• [INPUT DATA]
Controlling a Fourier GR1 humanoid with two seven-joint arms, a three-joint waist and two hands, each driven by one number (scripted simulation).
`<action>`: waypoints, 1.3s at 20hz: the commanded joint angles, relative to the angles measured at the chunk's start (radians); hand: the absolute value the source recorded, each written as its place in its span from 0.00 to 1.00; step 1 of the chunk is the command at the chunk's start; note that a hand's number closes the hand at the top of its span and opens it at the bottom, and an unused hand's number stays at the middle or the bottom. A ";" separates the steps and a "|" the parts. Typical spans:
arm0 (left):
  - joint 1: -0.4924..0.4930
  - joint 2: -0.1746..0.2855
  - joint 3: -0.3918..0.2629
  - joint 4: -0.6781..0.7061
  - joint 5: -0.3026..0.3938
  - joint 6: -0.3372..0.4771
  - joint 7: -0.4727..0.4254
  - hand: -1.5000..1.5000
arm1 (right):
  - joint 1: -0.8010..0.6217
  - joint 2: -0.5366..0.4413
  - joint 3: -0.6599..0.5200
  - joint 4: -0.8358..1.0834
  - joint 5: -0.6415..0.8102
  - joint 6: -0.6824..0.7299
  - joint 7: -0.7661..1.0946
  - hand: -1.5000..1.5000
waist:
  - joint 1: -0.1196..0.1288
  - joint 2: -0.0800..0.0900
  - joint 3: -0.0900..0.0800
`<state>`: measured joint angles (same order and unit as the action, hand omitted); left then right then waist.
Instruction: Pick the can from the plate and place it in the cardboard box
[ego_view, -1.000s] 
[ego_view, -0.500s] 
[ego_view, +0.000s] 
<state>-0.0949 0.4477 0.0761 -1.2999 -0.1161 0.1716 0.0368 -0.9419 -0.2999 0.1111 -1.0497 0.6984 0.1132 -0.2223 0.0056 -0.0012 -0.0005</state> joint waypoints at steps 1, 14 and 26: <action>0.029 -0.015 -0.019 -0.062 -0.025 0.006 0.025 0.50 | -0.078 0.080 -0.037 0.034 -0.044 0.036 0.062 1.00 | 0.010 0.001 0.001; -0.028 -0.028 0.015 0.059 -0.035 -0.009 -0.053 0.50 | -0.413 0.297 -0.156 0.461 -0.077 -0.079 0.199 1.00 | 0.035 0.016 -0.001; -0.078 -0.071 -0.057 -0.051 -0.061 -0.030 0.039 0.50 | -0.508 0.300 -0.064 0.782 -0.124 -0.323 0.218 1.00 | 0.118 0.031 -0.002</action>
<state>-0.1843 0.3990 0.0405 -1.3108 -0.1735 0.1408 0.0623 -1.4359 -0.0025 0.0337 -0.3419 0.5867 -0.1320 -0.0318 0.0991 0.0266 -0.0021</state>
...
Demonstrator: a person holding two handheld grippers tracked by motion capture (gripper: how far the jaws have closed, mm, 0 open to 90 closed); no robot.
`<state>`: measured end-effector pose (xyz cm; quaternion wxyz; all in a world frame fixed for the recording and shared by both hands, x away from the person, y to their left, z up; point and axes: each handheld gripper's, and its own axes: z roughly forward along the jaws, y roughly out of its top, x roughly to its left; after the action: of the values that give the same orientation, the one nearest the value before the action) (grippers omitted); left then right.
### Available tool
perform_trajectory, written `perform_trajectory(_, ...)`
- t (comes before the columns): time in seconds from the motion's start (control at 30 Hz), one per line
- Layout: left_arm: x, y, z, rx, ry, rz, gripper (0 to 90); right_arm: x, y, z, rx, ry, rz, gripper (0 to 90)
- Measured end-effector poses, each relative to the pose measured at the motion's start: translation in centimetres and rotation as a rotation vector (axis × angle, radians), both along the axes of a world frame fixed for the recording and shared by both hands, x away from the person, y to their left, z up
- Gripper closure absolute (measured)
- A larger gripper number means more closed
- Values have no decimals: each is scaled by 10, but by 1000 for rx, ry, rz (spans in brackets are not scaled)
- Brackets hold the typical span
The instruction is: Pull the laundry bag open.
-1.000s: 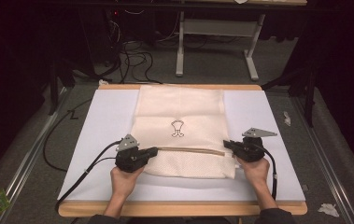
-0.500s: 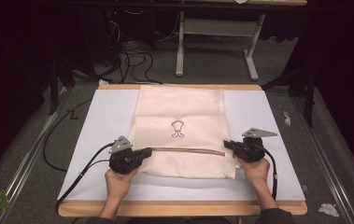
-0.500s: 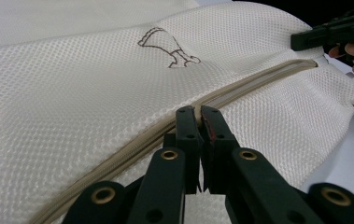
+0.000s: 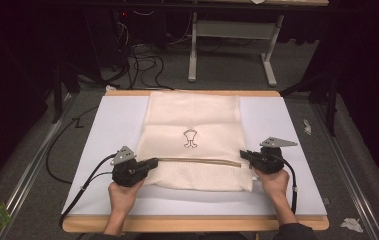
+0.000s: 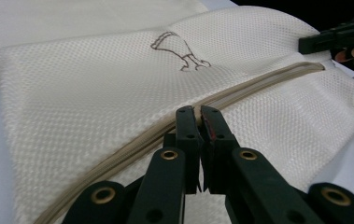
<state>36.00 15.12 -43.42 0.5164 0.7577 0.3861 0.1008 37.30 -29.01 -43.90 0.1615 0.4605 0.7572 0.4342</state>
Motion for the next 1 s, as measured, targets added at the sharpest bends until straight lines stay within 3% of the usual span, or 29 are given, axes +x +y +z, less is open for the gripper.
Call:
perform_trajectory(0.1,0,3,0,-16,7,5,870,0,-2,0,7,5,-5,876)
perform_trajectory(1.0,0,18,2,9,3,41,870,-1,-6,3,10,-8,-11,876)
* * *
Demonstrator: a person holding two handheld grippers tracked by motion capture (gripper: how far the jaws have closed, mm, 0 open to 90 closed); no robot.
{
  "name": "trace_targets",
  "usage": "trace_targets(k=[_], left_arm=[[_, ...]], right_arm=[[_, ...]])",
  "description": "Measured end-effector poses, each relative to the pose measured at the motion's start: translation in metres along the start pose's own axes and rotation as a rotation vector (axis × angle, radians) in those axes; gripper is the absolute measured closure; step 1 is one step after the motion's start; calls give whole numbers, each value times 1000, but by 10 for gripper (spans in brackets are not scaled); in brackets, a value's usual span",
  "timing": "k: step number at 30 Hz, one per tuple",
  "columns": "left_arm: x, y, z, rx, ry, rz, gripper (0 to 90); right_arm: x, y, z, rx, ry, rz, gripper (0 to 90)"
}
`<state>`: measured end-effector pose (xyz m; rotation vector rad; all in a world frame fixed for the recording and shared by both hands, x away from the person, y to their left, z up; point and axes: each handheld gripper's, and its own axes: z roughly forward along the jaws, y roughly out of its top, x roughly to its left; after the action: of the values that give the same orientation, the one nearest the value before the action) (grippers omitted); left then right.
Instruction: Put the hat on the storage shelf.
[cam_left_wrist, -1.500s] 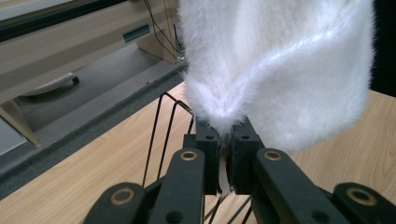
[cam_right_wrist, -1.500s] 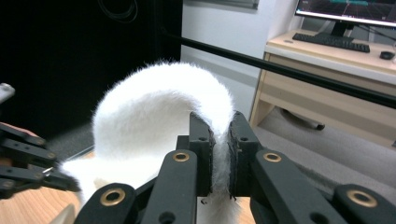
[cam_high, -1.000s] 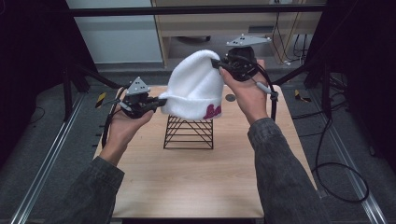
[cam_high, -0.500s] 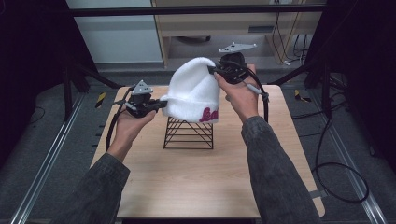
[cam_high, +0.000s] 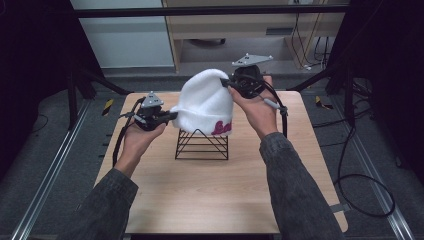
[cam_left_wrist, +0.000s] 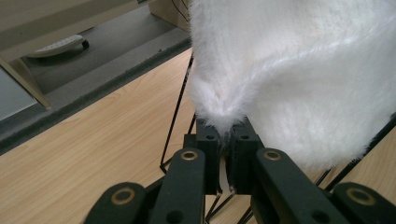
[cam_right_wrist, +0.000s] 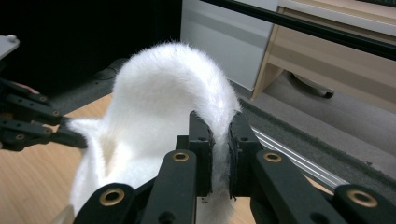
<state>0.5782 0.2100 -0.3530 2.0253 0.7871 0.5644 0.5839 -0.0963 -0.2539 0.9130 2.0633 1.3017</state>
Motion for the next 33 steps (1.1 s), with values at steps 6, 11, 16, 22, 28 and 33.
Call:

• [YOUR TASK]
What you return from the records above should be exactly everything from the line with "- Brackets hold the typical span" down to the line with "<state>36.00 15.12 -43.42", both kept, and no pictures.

• [EXERCISE RESULT]
- Brackets hold the typical span
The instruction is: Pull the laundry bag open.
-1.000s: 
-0.500s: 
-0.500s: 
+0.000s: 
+0.000s: 
<state>36.00 15.12 -43.42 0.5164 0.7577 0.3861 0.1008 37.30 -29.01 -43.90 0.1615 0.4605 0.7572 0.4342</state>

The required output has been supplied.